* Task instructions
Would you filter these records and copy every line that has the word "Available"?

Provided data: Begin

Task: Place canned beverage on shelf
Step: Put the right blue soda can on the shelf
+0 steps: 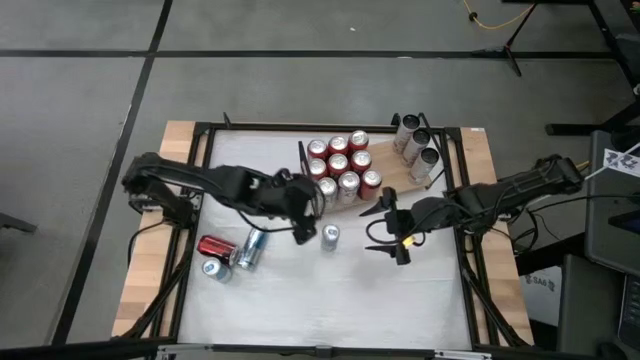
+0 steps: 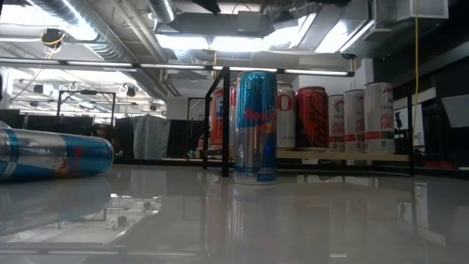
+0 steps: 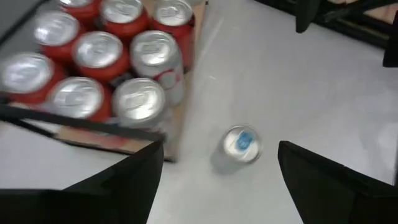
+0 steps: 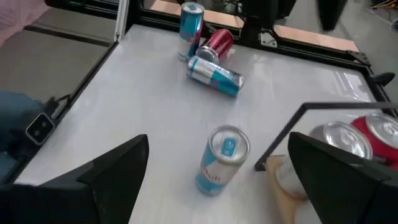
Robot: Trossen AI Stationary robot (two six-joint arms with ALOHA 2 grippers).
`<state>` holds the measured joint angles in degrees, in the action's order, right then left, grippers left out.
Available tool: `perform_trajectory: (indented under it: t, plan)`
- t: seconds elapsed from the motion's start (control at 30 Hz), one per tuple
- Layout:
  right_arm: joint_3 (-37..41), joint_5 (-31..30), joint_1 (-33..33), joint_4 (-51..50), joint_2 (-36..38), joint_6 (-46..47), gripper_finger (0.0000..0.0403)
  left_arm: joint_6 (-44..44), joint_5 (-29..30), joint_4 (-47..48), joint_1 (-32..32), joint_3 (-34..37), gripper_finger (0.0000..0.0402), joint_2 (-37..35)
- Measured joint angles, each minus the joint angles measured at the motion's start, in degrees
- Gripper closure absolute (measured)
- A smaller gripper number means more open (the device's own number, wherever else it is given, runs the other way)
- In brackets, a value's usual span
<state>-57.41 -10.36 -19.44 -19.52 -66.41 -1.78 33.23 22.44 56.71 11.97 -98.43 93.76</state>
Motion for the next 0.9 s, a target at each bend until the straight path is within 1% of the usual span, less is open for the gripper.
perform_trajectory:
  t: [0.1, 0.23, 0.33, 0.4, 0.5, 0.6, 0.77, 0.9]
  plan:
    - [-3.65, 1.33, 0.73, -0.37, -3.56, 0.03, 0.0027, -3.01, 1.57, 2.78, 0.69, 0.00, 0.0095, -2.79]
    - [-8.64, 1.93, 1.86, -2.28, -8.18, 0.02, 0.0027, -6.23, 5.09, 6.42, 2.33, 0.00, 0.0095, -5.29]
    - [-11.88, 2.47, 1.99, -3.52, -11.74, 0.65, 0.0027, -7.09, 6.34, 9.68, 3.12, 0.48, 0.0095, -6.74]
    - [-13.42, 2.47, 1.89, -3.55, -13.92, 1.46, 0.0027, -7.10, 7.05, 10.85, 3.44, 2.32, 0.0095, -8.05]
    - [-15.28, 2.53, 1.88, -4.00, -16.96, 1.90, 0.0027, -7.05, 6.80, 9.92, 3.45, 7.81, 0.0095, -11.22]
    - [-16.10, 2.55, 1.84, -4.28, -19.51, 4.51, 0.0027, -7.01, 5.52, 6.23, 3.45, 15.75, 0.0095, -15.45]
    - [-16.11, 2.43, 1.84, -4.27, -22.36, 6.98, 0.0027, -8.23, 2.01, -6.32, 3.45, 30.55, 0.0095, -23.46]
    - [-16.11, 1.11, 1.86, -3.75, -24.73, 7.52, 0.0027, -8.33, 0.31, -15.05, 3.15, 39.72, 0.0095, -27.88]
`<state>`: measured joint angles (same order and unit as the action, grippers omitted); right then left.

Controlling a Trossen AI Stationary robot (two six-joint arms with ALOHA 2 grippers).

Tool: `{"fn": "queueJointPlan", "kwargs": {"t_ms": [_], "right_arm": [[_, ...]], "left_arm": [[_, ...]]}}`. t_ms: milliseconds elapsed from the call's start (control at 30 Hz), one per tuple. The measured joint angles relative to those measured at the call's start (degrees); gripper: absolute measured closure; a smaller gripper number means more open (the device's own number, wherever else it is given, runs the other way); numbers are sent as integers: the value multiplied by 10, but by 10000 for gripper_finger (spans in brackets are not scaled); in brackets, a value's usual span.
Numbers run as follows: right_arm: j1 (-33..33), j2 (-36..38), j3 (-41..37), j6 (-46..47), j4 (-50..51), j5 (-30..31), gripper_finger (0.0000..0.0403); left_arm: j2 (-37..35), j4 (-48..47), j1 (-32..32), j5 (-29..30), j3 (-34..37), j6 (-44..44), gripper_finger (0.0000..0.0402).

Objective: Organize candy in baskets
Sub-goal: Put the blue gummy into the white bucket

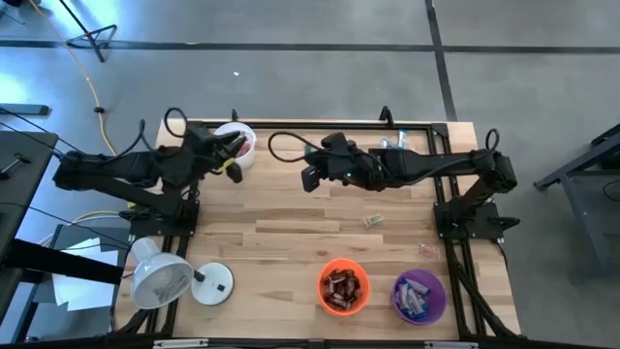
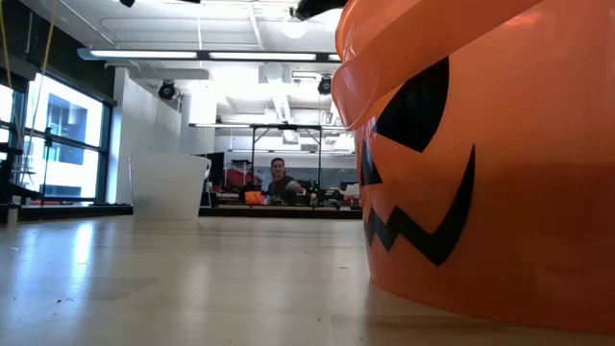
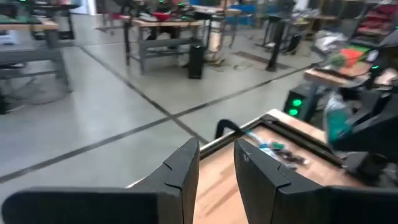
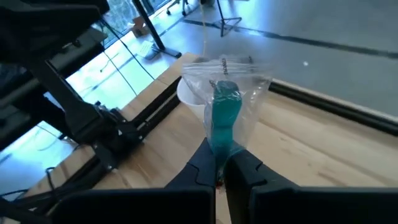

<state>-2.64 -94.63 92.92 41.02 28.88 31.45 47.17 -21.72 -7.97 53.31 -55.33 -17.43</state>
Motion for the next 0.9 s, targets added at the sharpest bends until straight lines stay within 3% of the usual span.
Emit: {"fn": "queueJointPlan", "kwargs": {"t_ms": [300, 533, 733, 800, 900], "right_arm": [[0, 0, 1, -25, -3, 1, 402], [0, 0, 1, -40, -3, 1, 402], [4, 0, 1, -51, -3, 1, 402], [5, 0, 1, -51, -3, 3, 402], [5, 0, 1, -51, -3, 5, 402]], "left_arm": [[40, -12, 1, -4, -54, 88, 313], [30, -10, 1, -150, -75, 117, 313], [28, -3, 1, -366, -75, 138, 313], [30, -3, 1, -396, -75, 154, 313], [33, -4, 1, -384, -75, 161, 313]]}}
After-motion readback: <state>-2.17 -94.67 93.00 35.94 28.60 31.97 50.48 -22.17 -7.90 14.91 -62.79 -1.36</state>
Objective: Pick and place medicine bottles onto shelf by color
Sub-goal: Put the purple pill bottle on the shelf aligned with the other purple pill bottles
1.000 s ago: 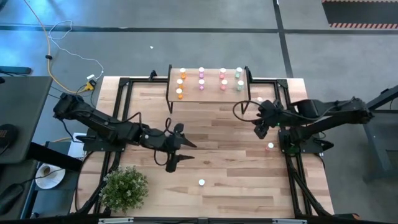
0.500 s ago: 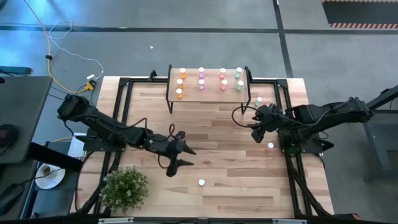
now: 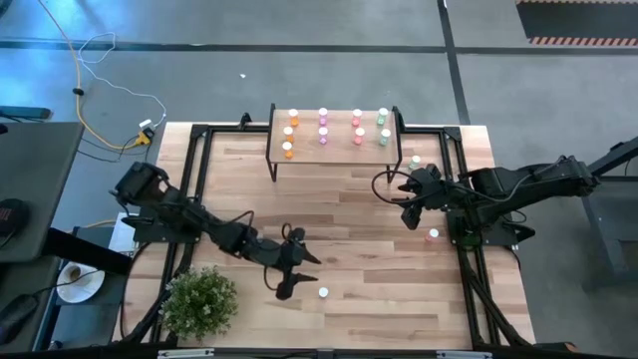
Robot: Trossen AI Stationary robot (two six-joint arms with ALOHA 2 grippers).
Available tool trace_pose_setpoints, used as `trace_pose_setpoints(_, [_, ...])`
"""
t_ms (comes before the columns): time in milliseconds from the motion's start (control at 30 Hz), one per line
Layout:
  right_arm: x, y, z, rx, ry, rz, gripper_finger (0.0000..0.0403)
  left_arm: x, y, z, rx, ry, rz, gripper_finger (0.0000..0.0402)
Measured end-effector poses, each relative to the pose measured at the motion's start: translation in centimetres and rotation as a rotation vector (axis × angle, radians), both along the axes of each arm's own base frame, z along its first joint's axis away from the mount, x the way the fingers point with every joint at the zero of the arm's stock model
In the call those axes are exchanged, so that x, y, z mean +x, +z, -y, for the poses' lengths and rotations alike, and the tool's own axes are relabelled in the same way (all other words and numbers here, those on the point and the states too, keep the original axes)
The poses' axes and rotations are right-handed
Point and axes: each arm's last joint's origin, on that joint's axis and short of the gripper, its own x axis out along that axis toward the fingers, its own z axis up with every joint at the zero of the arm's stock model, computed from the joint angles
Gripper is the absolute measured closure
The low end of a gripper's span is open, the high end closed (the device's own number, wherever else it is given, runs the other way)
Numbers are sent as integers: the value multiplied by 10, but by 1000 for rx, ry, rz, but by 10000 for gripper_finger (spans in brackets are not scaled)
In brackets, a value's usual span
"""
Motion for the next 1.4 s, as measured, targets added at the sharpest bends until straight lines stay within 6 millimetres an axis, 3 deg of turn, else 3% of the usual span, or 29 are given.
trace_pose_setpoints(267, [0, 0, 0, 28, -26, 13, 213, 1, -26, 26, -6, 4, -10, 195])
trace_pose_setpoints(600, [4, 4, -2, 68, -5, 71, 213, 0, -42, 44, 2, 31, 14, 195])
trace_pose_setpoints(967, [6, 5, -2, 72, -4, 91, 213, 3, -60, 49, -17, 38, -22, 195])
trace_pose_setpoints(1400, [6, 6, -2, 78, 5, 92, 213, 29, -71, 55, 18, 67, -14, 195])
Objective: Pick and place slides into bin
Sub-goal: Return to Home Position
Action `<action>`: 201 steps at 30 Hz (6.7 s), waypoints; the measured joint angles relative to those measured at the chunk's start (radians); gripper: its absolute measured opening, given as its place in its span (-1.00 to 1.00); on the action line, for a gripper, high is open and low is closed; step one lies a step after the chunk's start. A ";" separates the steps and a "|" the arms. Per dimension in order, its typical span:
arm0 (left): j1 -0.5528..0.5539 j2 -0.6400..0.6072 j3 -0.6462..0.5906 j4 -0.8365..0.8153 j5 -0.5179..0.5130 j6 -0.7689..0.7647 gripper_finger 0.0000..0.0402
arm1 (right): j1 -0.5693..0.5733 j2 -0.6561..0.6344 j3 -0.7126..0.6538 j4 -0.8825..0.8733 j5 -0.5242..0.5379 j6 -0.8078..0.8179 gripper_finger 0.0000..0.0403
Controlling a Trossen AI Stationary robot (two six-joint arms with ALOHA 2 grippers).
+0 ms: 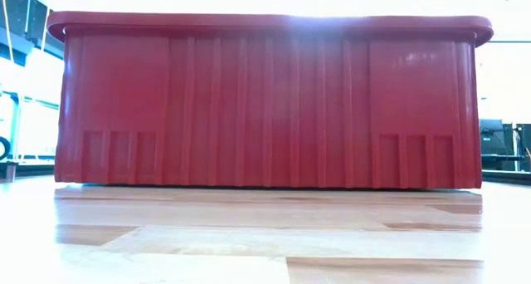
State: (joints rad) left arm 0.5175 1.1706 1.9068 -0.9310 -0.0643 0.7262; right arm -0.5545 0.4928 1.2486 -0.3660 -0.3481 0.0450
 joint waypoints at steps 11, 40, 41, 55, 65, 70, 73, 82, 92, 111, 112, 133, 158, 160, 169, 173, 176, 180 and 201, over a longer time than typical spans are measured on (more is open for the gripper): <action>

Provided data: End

* Response to this task
Available tool: `perform_trajectory: (indented under it: t, plan)`
Available tool trace_pose_setpoints, used as `trace_pose_setpoints(_, [_, ...])`

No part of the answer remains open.